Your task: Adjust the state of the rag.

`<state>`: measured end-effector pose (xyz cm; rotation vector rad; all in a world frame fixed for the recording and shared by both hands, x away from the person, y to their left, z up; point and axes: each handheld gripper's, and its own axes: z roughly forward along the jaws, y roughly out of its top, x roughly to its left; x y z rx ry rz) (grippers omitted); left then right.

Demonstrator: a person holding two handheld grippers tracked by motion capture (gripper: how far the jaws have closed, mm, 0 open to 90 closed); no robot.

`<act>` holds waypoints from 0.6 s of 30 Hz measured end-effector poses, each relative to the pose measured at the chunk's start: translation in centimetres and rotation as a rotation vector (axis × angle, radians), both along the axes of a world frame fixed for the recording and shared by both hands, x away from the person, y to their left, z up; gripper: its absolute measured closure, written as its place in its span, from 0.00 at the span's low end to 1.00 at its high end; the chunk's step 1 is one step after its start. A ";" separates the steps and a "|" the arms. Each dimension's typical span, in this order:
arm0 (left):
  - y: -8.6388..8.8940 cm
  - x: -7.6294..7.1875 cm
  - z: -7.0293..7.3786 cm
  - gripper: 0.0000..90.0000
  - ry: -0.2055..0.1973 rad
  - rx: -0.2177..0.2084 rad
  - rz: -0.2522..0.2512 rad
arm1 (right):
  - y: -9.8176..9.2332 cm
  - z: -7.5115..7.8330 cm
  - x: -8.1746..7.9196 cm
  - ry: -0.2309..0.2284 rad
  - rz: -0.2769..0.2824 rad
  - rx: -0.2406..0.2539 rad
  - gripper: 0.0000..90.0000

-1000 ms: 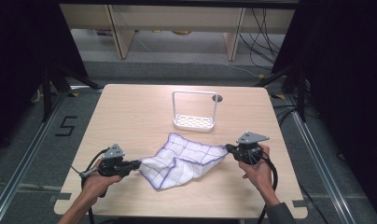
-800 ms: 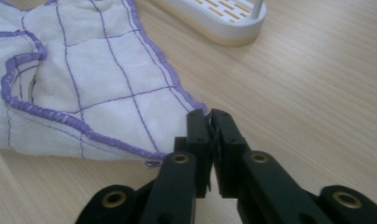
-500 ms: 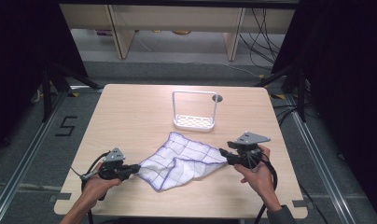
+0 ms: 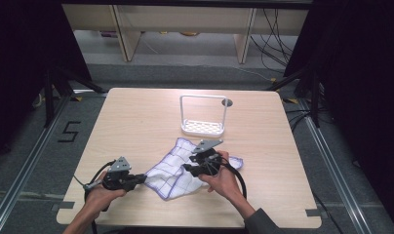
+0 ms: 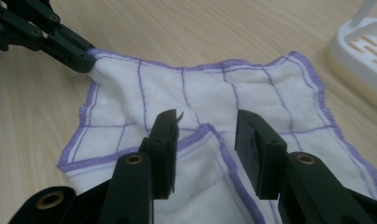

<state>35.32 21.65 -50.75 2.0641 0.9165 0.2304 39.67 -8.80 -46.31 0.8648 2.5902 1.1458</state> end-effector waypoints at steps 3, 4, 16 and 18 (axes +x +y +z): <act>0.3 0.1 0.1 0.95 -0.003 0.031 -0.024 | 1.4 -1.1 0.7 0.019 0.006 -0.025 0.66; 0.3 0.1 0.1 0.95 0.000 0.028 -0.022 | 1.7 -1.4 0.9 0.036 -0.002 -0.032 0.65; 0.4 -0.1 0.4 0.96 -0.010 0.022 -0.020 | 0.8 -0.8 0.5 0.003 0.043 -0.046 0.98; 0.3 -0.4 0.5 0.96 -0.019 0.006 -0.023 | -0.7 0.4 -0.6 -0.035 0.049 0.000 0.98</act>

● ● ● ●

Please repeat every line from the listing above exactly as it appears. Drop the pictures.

OUTPUT FOR THIS EXERCISE:
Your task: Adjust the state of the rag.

`<state>`: measured end-effector pose (xyz cm; rotation vector rad; all in a world frame fixed for the recording and shared by both hands, x away from the person, y to their left, z up; point and axes: each handheld gripper's, and its own axes: z roughly forward along the jaws, y roughly out of its top, x roughly to its left; x y z rx ry rz) (grippers omitted); left then right.

Demonstrator: a person holding two handheld grippers tracked by motion capture (gripper: how far the jaws have closed, mm, 0 open to 90 closed); no robot.

`<act>` holds waypoints from 0.6 s of 30 Hz measured end-effector poses, each relative to the pose measured at the chunk's start: translation in centimetres and rotation as a rotation vector (axis × angle, radians), both along the axes of a world frame fixed for the recording and shared by both hands, x away from the person, y to their left, z up; gripper: its absolute measured closure, written as its place in its span, from 0.00 at the span's low end to 1.00 at its high end; the chunk's step 1 is one step after its start. A ";" separates the steps and a "|" the arms. Each dimension's typical span, in this order:
arm0 (left):
  - y: -8.6388..8.8940 cm
  - x: -7.6294..7.1875 cm
  - z: -7.0293..7.3786 cm
  - gripper: 0.0000..90.0000
  - ry: -0.2055..0.1973 rad
  - rx: -0.2177..0.2084 rad
  - rz: -0.2522..0.2512 rad
arm1 (right):
  - y: -9.8176..9.2332 cm
  - z: -7.5115..7.8330 cm
  - x: -8.1746..7.9196 cm
  - ry: -0.2309..0.2284 rad
  - rz: -0.2769..0.2824 rad
  - rx: -0.2406..0.2539 rad
  - gripper: 0.0000..90.0000

-1000 ms: 
-800 ms: 
-500 ms: 
+0 ms: 
+0 ms: 

<state>35.32 21.65 -50.75 2.0641 0.9165 0.2304 39.67 -8.80 -46.31 0.8648 2.5902 1.1458</state> end-effector waypoints at steps 3, 4, 16 and 18 (axes +x +y +z): <act>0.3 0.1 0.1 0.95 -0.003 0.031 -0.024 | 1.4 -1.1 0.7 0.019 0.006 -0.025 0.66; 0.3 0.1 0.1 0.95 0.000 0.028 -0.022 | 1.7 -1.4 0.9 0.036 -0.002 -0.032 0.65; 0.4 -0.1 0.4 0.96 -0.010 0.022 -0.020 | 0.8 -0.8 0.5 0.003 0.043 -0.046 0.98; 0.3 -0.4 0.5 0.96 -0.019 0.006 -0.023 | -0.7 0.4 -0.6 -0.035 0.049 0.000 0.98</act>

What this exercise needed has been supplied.